Scientific classification
- Kingdom: Animalia
- Phylum: Chordata
- Class: Reptilia
- Order: Squamata
- Suborder: Serpentes
- Family: Colubridae
- Genus: Psomophis
- Species: P. joberti
- Binomial name: Psomophis joberti (Sauvage, 1884)
- Synonyms: Enicognathus joberti Sauvage, 1884; Liophis joberti — Hoge, 1958; Psomophis joberti — Myers & Cadle, 1994;

= Psomophis joberti =

- Genus: Psomophis
- Species: joberti
- Authority: (Sauvage, 1884)
- Conservation status: LC
- Synonyms: Enicognathus joberti , Sauvage, 1884, Liophis joberti , — Hoge, 1958, Psomophis joberti , — Myers & Cadle, 1994

Species of snake

Psomophis joberti, also known commonly as Jobert's ground snake and cobra-corredeira in Brazilian Portuguese, is a species of snake in the subfamily Dipsadinae of the family Colubridae.
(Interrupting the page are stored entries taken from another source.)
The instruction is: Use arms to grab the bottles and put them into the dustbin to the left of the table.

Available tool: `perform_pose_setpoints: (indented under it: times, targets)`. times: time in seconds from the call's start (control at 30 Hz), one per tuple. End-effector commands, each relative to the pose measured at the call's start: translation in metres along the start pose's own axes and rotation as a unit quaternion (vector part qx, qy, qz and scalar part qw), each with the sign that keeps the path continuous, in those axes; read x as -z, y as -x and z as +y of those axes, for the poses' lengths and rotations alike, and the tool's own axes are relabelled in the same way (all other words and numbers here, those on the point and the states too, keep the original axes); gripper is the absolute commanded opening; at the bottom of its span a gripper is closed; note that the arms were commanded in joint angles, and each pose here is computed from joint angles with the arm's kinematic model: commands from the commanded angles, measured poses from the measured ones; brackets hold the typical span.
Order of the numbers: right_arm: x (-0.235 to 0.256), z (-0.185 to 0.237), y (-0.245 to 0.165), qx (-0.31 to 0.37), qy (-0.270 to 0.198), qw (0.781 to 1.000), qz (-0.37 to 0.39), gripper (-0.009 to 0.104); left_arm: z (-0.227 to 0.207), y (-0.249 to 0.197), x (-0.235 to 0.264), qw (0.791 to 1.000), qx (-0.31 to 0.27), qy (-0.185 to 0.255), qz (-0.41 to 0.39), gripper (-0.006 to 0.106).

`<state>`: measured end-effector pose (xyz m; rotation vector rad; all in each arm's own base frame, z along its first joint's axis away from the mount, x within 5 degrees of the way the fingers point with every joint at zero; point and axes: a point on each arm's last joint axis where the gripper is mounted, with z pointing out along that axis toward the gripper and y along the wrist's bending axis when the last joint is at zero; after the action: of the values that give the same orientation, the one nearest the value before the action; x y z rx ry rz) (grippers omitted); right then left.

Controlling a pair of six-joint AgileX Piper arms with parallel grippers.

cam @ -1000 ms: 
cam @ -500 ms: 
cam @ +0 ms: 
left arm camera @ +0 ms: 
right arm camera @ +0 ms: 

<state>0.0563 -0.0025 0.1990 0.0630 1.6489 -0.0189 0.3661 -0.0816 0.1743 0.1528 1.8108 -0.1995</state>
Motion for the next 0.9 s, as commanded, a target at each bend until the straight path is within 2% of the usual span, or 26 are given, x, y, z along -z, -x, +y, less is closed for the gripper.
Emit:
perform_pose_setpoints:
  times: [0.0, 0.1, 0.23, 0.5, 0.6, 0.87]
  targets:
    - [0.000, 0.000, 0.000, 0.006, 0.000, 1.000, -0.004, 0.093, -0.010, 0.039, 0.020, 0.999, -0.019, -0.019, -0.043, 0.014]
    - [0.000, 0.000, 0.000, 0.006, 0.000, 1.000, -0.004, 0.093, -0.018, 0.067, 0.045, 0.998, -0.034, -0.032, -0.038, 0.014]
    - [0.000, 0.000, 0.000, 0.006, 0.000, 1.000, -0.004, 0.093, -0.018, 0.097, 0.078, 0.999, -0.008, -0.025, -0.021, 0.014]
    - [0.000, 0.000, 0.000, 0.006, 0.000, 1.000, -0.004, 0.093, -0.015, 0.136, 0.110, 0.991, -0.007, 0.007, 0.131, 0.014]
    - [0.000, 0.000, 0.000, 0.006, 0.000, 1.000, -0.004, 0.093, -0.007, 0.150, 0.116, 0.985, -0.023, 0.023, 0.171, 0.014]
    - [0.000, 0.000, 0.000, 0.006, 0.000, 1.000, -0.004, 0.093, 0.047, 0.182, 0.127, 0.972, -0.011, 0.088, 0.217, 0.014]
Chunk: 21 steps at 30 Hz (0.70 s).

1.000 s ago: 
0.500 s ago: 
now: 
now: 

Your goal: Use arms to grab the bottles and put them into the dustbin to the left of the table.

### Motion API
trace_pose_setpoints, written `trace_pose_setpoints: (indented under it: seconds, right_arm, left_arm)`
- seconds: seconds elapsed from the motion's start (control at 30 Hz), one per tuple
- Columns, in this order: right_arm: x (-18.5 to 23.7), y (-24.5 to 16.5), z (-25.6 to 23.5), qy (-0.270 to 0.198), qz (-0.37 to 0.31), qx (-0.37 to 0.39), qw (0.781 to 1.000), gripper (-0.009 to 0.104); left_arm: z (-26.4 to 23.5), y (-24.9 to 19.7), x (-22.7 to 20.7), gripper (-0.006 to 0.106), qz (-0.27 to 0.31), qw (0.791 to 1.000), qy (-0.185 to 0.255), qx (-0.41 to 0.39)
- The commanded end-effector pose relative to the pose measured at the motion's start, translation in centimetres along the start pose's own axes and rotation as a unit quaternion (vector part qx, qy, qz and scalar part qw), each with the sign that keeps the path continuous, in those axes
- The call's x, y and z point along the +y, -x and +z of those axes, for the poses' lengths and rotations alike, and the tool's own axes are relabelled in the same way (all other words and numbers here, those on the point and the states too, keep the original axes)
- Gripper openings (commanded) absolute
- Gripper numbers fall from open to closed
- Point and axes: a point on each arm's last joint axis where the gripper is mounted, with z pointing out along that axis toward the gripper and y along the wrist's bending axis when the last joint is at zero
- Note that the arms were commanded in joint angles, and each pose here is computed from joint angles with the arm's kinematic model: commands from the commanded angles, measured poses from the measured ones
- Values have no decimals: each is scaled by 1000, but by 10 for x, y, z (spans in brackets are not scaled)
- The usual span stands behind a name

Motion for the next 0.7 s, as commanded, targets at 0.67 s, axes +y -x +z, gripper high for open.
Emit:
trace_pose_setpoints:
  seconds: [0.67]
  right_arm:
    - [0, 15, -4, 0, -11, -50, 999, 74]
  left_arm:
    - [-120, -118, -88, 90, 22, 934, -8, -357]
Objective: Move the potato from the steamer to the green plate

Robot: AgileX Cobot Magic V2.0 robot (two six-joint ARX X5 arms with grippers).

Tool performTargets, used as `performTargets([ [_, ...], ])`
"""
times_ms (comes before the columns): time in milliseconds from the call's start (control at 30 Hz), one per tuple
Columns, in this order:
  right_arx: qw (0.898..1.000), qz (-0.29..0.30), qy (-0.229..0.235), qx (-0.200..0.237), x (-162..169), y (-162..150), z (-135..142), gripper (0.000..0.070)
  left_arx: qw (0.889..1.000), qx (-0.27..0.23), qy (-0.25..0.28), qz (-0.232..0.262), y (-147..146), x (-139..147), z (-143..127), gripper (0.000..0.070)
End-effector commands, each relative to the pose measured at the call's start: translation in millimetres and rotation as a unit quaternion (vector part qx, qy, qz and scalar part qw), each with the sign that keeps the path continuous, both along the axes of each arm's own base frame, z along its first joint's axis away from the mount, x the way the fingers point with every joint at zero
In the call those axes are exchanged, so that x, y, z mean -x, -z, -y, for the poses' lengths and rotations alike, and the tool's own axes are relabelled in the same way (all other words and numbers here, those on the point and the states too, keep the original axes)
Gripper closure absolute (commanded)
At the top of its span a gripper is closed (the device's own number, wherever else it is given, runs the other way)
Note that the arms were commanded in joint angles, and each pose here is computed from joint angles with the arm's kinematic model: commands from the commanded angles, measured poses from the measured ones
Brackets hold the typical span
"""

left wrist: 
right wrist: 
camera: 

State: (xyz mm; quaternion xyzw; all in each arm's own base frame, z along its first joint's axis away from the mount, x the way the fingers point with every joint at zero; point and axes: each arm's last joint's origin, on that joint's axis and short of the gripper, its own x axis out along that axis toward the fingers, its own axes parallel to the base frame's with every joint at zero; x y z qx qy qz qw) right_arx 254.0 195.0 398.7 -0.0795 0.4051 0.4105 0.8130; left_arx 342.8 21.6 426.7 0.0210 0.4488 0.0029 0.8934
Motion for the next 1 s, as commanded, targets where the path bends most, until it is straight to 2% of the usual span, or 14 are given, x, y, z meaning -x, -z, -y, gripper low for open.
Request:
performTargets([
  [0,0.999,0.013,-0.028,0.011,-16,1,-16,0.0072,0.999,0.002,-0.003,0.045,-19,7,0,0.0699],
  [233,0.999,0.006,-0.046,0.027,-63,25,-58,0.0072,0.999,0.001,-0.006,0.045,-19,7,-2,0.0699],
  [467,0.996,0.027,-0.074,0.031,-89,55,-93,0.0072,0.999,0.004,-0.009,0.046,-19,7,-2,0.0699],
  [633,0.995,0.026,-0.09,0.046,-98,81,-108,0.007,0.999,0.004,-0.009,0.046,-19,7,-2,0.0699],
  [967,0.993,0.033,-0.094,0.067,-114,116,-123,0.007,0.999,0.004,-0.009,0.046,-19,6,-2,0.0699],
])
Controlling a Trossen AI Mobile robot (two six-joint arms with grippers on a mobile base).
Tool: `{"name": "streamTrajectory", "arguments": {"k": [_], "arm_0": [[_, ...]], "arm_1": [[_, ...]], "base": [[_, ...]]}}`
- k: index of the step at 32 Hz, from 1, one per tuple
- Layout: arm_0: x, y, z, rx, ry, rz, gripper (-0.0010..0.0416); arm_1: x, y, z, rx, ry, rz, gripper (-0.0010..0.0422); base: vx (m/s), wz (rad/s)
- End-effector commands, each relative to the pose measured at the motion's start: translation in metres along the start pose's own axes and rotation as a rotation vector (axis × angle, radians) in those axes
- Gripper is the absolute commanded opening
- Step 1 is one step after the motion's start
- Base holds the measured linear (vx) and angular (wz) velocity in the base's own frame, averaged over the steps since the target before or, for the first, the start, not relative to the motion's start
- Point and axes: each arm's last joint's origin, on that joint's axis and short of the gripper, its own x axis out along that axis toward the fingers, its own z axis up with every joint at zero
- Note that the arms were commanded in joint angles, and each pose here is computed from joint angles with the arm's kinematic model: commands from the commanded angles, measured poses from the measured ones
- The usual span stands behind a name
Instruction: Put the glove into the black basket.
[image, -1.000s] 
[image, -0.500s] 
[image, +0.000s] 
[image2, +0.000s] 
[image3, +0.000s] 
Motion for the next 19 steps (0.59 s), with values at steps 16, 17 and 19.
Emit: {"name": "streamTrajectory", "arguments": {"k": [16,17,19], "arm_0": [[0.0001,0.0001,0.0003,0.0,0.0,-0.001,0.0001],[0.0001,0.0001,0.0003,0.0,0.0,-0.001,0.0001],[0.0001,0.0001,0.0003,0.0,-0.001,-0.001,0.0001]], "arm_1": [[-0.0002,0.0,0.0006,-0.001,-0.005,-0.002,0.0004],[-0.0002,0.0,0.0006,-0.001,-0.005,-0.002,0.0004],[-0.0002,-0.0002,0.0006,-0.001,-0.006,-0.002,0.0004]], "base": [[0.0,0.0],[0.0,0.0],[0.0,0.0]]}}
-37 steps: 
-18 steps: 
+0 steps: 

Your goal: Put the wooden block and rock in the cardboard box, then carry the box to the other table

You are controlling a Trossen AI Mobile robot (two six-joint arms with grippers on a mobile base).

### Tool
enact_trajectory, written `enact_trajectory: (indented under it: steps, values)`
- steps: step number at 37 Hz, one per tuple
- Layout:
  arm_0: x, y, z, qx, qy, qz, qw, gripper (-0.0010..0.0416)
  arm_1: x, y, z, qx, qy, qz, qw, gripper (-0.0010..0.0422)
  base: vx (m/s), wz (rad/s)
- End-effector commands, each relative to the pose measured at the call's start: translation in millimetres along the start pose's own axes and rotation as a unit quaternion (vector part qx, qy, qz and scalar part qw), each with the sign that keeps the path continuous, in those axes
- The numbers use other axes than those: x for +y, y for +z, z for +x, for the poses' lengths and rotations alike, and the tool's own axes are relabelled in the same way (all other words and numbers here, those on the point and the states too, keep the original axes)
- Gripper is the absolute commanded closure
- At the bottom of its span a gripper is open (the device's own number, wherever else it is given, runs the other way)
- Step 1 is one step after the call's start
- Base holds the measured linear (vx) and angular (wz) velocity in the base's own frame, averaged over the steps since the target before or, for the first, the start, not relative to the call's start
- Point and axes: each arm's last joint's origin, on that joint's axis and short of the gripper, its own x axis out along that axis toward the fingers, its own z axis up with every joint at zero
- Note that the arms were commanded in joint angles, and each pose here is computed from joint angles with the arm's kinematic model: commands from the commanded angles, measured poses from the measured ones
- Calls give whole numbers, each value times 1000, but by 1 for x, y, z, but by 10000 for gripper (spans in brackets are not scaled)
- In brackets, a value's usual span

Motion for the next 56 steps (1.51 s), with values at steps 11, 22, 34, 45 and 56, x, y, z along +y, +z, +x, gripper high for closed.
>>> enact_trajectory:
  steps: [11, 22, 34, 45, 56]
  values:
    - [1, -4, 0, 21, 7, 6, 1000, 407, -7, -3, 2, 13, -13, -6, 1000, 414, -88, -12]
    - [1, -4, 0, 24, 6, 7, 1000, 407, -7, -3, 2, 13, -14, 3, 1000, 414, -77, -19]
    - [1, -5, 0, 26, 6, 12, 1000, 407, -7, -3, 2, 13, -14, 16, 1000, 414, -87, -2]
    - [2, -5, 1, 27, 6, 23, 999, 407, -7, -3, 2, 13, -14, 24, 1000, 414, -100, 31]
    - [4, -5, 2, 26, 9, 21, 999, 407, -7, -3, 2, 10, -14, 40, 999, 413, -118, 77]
The species is native to eastern South America.

==Etymology==
The specific name, joberti, is in honor of French zoologist C. Jobert who collected natural history specimens in Brazil.

==Geographic range==
P. joberti is found in eastern Brazil, and may also occur in extreme eastern Bolivia.

==Habitat==
The preferred natural habitats of P. joberti are grassland and savanna with sandy soils.

==Behavior==
P. joberti is diurnal and terrestrial.

==Reproduction==
P. joberti is oviparous.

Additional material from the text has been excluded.